» WHAT YOU WILL DO:
Please find every line in the records below that contains the word "trace", and copy it.

Stored items
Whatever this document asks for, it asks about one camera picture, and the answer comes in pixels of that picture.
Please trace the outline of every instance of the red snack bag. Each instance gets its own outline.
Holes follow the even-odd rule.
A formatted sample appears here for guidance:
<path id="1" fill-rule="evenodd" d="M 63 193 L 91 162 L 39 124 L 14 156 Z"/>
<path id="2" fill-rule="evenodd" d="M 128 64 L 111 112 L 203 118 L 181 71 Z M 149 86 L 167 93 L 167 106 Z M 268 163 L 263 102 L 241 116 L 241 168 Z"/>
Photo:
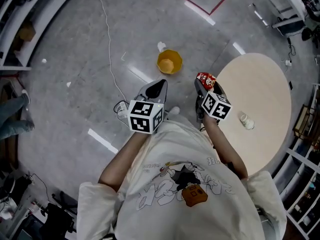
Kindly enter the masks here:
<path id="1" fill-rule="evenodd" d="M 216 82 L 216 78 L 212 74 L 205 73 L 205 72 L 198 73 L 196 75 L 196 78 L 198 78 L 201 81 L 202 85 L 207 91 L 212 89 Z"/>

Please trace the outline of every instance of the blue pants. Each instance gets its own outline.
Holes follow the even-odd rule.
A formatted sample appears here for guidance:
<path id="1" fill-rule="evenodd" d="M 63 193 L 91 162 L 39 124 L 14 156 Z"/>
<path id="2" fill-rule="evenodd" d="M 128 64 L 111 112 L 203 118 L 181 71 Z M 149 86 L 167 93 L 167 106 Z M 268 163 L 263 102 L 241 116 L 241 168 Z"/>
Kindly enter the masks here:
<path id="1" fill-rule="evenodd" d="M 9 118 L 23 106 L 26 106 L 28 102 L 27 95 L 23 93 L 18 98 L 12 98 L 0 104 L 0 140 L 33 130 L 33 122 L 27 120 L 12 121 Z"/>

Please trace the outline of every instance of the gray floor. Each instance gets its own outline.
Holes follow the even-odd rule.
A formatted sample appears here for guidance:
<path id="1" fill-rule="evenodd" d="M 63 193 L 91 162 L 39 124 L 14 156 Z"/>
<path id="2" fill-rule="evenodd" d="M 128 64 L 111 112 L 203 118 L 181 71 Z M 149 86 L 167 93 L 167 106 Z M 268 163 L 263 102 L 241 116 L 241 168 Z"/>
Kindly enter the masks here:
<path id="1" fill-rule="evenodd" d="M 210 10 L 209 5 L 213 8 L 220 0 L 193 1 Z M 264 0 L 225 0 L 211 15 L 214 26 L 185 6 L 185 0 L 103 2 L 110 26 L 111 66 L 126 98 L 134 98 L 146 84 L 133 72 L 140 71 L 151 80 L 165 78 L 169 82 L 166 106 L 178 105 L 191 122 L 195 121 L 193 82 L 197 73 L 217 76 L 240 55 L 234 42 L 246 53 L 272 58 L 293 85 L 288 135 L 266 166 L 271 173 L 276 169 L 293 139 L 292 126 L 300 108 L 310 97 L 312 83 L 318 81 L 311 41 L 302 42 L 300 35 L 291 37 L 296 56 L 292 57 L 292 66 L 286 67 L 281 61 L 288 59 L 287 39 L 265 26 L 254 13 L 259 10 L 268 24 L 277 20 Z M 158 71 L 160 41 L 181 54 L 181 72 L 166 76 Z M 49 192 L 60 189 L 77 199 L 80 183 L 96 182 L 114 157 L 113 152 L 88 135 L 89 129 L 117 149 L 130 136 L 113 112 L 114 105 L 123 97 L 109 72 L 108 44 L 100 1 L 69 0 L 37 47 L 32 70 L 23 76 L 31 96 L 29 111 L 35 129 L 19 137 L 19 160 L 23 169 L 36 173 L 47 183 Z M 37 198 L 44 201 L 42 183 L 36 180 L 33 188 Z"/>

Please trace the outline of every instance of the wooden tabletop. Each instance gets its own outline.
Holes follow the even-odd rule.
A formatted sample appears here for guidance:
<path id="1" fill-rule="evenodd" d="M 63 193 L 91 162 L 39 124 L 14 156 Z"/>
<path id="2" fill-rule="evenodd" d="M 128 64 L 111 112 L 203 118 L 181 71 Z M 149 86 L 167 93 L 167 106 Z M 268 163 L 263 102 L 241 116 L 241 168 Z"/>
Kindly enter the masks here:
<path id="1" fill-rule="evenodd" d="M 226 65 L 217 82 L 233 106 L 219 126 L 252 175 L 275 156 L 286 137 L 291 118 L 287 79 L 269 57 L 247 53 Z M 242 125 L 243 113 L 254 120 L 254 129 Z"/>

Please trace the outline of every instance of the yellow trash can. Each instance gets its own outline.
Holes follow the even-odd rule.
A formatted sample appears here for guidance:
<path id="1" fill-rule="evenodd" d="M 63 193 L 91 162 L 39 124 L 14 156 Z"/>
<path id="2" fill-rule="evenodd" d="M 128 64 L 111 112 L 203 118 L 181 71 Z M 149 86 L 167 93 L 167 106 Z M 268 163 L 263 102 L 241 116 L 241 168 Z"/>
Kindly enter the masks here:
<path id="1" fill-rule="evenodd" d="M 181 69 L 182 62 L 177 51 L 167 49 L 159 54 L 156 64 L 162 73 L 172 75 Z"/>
* * *
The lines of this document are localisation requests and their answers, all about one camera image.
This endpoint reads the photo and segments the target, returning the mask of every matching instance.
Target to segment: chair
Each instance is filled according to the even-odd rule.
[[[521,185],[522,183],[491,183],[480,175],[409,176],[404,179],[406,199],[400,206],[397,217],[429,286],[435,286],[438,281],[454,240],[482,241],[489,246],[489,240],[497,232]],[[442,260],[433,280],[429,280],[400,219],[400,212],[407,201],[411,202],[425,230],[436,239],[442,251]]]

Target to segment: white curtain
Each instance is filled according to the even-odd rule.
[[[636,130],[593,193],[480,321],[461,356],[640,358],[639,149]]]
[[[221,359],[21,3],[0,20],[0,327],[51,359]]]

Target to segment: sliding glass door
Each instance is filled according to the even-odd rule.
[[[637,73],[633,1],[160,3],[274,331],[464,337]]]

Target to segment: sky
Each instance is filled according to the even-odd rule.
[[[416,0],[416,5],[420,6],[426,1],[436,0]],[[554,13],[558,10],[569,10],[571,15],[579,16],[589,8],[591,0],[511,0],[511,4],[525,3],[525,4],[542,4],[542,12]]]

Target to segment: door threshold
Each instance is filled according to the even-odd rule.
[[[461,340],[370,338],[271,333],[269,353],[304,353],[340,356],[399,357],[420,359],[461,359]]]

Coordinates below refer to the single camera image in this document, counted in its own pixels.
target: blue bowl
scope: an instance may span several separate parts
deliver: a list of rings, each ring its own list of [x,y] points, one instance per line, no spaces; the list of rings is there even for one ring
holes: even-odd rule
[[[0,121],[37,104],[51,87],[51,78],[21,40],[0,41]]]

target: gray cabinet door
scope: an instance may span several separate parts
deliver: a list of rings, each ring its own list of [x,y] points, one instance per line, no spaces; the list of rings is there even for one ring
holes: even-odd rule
--
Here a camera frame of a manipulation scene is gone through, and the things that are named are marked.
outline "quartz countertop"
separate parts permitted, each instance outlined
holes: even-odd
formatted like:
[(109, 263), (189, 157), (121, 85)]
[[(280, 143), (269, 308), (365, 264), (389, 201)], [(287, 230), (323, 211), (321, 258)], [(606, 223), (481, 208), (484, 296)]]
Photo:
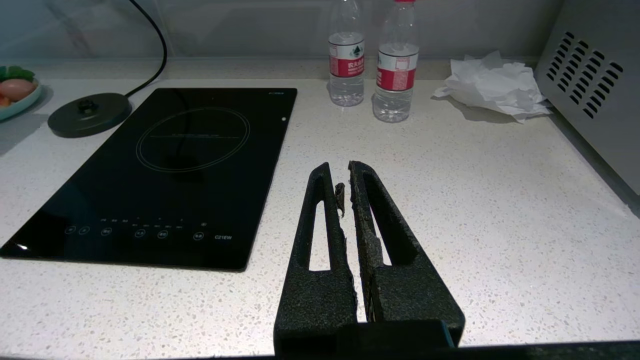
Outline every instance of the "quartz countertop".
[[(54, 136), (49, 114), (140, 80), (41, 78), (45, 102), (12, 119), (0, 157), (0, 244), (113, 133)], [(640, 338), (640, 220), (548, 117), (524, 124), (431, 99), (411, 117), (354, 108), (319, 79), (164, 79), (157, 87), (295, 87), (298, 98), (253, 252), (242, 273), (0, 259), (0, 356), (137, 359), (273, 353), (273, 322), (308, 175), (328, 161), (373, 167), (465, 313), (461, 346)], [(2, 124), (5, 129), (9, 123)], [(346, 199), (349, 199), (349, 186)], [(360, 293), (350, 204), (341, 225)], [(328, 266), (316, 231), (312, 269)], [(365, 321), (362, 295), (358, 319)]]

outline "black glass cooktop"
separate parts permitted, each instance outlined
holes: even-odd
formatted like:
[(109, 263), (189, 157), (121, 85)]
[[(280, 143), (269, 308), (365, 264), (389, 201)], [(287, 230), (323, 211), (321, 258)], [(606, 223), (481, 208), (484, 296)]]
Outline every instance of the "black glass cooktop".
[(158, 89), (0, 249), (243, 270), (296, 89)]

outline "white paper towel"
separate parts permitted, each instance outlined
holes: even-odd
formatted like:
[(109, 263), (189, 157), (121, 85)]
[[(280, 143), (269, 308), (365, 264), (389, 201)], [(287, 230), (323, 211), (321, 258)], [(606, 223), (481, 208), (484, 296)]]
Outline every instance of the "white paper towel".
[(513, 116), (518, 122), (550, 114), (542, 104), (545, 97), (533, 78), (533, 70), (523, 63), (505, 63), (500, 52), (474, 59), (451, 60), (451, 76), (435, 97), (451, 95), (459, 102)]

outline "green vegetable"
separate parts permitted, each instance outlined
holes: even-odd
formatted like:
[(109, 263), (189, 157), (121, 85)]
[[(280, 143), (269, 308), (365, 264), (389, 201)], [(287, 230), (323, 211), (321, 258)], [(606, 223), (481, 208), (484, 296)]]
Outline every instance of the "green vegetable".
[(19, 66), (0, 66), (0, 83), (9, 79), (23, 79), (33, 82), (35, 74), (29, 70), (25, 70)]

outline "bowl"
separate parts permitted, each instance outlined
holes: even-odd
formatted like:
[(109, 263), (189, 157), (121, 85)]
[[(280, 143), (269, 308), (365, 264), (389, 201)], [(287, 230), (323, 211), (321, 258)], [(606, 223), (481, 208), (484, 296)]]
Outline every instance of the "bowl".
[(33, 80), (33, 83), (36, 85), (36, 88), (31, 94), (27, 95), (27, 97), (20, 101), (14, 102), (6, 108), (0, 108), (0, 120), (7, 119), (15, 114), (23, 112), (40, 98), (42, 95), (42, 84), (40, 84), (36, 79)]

» RESPONSE:
Please trace the outline of every instance of the red snack bag. Each instance gets its own outline.
Please trace the outline of every instance of the blue pants. Each instance gets its own outline.
Please trace the outline of every instance of the gray floor. Each instance gets its own outline.
Please trace the outline of every instance of the wooden tabletop. Each instance gets its own outline.
Please trace the outline of every instance of the yellow trash can. Each instance gets its own outline.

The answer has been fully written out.